=== How to complete this task ===
Look through the records below and collect all lines that hold the string "inside".

---- Data to process

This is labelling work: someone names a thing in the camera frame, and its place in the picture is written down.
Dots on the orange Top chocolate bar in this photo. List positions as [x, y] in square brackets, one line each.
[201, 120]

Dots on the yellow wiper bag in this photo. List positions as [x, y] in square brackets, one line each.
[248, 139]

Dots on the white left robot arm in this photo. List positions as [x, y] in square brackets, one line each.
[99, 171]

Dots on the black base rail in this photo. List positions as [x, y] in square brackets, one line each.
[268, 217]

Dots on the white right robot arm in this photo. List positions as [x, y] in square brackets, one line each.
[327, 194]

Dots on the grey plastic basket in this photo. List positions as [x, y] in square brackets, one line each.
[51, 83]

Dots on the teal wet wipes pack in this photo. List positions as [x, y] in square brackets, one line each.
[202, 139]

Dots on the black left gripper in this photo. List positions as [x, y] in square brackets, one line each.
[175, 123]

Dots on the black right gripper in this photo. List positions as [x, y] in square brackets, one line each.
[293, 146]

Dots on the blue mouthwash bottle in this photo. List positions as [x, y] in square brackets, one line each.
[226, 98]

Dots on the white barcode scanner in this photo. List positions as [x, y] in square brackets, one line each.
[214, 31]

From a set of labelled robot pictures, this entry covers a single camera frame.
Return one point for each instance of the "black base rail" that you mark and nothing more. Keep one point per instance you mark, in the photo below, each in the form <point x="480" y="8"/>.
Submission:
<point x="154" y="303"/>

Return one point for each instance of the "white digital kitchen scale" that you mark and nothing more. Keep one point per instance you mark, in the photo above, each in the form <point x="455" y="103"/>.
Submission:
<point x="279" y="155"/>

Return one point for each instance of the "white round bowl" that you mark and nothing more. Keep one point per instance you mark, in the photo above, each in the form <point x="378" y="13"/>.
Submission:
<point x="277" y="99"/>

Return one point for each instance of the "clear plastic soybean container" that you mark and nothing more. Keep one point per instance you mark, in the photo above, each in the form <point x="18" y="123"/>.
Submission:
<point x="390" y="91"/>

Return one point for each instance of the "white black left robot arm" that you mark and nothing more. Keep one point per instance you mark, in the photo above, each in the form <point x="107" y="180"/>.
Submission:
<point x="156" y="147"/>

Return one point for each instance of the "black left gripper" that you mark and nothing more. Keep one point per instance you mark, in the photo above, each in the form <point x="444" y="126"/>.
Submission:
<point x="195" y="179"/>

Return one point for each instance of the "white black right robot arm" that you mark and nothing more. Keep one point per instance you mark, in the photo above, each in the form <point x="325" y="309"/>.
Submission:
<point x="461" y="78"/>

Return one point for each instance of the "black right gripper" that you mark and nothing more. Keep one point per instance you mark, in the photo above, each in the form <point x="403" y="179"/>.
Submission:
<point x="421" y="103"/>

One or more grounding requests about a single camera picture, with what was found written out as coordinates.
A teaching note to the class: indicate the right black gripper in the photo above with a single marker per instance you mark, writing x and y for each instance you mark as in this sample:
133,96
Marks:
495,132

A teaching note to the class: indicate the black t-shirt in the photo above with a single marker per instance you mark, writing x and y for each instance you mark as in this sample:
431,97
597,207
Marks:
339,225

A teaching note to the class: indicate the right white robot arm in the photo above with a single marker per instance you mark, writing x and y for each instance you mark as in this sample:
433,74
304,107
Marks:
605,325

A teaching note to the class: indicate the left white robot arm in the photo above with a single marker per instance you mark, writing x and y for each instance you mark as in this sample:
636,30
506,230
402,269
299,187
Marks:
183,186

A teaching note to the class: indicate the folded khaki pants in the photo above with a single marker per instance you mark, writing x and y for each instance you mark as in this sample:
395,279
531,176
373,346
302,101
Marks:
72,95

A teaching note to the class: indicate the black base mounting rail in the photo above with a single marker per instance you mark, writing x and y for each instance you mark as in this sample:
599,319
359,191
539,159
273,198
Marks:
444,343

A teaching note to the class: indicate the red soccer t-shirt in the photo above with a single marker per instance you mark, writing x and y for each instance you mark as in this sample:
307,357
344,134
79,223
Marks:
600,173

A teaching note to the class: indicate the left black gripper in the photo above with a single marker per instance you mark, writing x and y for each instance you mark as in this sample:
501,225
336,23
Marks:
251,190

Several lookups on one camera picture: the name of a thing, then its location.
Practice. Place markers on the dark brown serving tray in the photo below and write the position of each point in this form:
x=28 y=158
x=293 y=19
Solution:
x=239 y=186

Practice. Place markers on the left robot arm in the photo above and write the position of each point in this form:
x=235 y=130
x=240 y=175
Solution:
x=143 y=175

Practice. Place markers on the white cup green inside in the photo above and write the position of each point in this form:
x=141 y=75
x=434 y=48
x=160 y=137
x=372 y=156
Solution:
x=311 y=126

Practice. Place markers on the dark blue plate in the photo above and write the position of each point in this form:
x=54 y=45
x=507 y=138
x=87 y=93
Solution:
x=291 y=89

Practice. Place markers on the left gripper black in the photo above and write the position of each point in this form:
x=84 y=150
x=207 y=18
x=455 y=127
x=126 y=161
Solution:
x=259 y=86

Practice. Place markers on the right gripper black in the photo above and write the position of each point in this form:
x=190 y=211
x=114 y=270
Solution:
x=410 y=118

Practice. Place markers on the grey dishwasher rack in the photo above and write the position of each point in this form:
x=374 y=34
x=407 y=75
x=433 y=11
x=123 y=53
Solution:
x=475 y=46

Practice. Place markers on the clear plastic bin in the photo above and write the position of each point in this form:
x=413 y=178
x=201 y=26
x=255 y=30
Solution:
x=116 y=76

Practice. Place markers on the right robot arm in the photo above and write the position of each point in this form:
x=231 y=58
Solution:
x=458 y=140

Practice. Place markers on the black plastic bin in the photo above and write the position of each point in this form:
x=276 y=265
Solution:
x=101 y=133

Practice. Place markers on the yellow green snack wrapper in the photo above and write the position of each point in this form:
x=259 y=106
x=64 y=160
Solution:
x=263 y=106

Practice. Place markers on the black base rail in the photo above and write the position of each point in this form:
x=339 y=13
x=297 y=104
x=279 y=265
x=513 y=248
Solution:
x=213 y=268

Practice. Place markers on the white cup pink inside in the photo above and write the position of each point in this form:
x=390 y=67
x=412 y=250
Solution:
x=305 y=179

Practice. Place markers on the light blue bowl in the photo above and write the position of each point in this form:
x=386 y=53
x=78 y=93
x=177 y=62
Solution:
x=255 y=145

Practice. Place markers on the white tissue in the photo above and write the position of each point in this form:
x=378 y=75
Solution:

--------

=== Result of the exercise ===
Practice. Place markers on the white cup green inside in the photo above and write the position of each point in this form:
Practice. Place markers on the white cup pink inside in the photo above and write the position of each point in this form:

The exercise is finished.